→ **What is required**:
Print word for word whatever lies between the first line of the material and the line holding "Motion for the", both included, and omit all pictures.

→ **Collected data**:
-----
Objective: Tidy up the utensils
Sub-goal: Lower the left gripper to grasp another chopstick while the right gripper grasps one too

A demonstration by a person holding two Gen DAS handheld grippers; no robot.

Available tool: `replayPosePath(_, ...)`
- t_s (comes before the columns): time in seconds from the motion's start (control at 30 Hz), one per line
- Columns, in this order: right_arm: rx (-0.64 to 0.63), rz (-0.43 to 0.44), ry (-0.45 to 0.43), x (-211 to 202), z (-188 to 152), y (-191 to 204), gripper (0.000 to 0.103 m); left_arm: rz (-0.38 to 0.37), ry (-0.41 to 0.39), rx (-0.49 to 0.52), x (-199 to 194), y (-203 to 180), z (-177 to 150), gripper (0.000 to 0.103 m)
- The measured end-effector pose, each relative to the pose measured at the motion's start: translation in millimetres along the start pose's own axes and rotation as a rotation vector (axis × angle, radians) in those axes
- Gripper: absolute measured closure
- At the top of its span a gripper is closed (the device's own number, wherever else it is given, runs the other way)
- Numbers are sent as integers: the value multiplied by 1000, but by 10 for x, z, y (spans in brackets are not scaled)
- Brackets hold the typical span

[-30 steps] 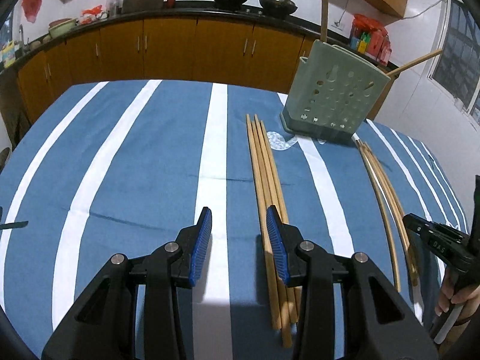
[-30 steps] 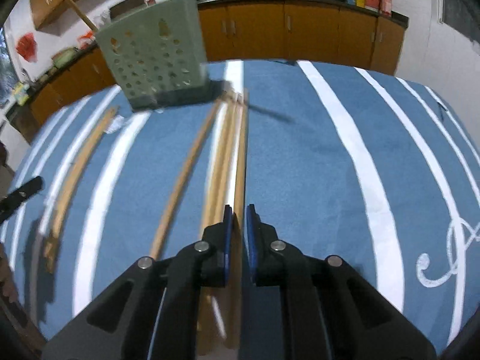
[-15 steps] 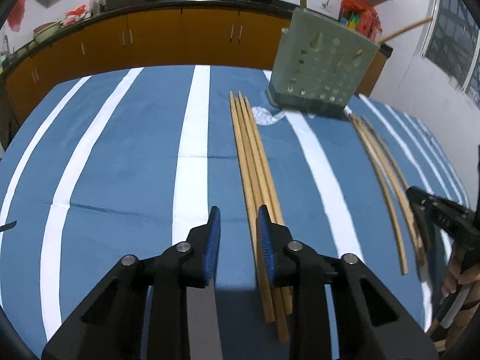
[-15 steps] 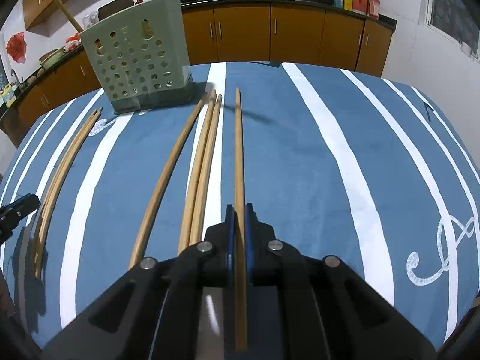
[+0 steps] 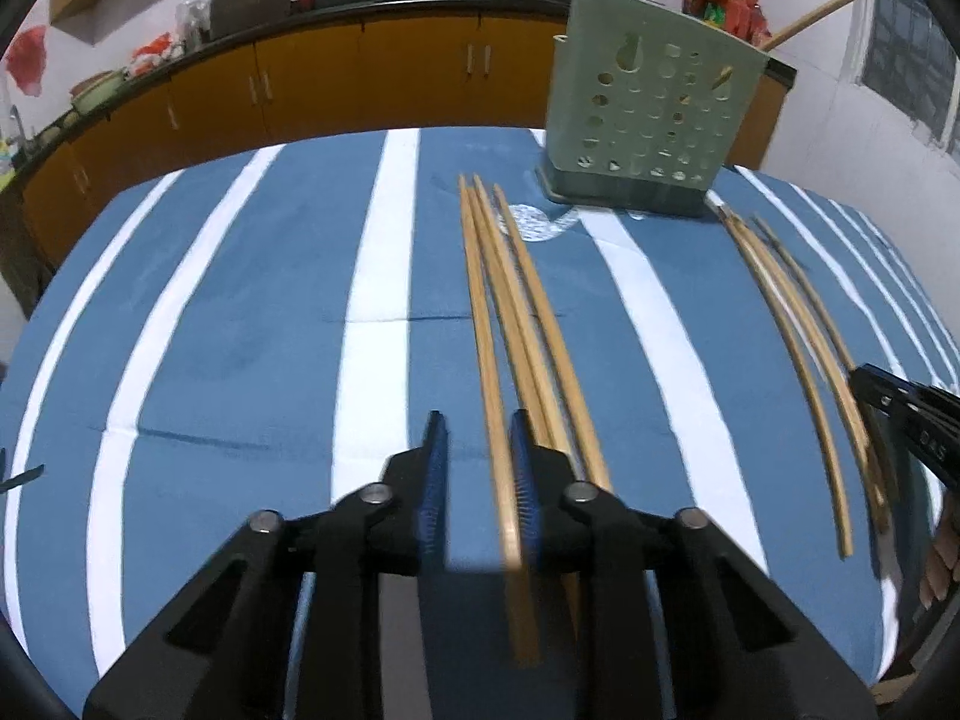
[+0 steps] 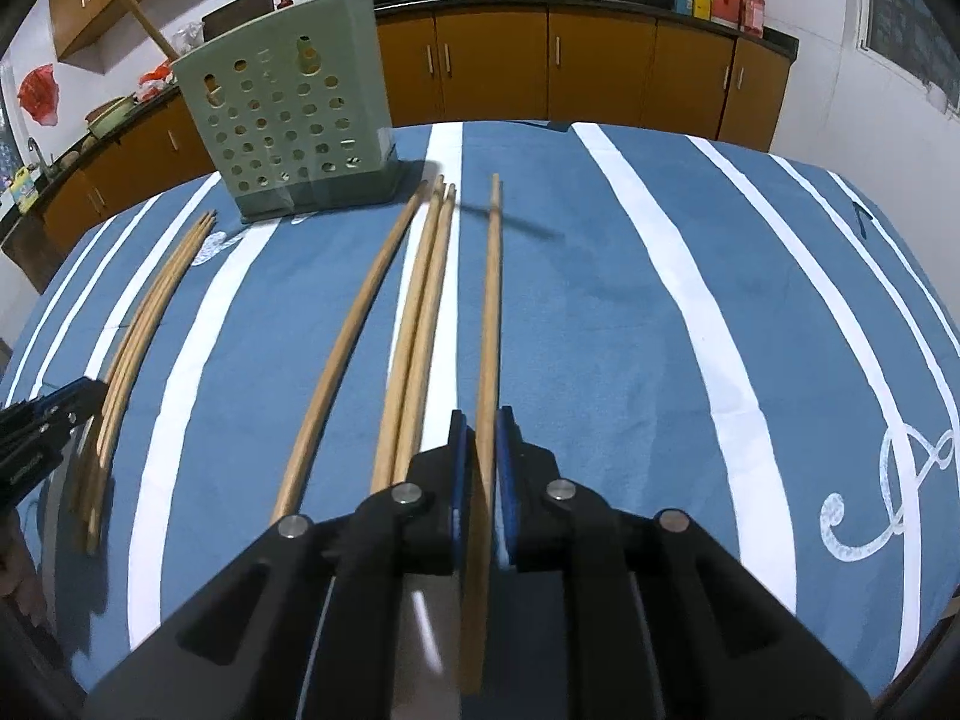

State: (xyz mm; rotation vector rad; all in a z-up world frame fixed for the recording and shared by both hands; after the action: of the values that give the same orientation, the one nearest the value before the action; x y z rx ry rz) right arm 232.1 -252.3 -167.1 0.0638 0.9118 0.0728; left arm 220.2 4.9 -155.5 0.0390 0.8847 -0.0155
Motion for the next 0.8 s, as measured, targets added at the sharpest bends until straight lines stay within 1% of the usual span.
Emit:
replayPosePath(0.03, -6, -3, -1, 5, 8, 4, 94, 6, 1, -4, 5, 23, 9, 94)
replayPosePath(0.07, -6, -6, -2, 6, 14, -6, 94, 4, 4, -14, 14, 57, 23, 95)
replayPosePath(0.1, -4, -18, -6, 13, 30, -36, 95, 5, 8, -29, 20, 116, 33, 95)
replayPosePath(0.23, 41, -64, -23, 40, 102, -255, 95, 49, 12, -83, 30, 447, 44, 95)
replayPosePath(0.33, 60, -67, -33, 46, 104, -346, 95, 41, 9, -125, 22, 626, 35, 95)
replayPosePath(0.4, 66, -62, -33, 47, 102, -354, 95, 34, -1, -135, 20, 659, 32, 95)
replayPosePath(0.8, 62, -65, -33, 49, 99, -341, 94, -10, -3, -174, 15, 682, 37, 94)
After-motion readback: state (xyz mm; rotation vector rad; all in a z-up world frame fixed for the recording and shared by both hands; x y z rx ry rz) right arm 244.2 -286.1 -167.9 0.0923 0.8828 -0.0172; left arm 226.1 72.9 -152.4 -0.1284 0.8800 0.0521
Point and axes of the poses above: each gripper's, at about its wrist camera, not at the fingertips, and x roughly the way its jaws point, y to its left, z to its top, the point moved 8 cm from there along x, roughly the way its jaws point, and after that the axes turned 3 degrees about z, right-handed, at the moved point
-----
→ **Solution to this task**:
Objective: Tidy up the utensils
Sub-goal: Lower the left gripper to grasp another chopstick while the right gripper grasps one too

A demonstration by a person holding two Gen DAS handheld grippers; no robot.

Available tool: `replayPosePath(_, ...)`
- t_s (comes before the columns): time in seconds from the motion's start (control at 30 Hz), one per line
- Columns, in this order: right_arm: rx (-0.64 to 0.63), rz (-0.43 to 0.44), ry (-0.45 to 0.43), x (-211 to 202), z (-188 to 152), y (-191 to 204), gripper (0.000 to 0.103 m); left_arm: rz (-0.38 to 0.37), ry (-0.41 to 0.39), rx (-0.49 to 0.52), x (-199 to 194), y (-203 to 180), z (-177 to 150), gripper (0.000 to 0.103 m)
- The measured end-effector pose, each relative to the pose measured at the motion's start: translation in millimetres along the start pose's own axes and rotation as a rotation vector (axis × angle, radians) in those axes
- Gripper: absolute measured closure
- At the top of its span a gripper is closed (the device's own number, wherever else it is given, runs the other way)
- Numbers are sent as integers: the value multiplied by 1000, but by 10 for x, z, y (spans in brackets are not scaled)
- Brackets hold the typical span

[-30 steps] 
[-30 steps] 
[-15 steps] 
[-15 steps] 
[+0 steps] 
[+0 steps] 

State: (xyz mm; rotation vector rad; all in a z-up world frame fixed for the recording and shared by both hands; after the action: of the values that give the same orientation, the one nearest the value before the action; x y z rx ry rz) right arm 232.1 -252.3 -167.1 0.0638 0.9118 0.0728; left arm 220.2 4.9 -155.5 0.0390 0.8847 -0.0155
Motion for the next 0.8 s, as measured, targets added at the sharpest bends until straight lines stay within 1% of the usual span.

Nothing more remains to be added to this answer.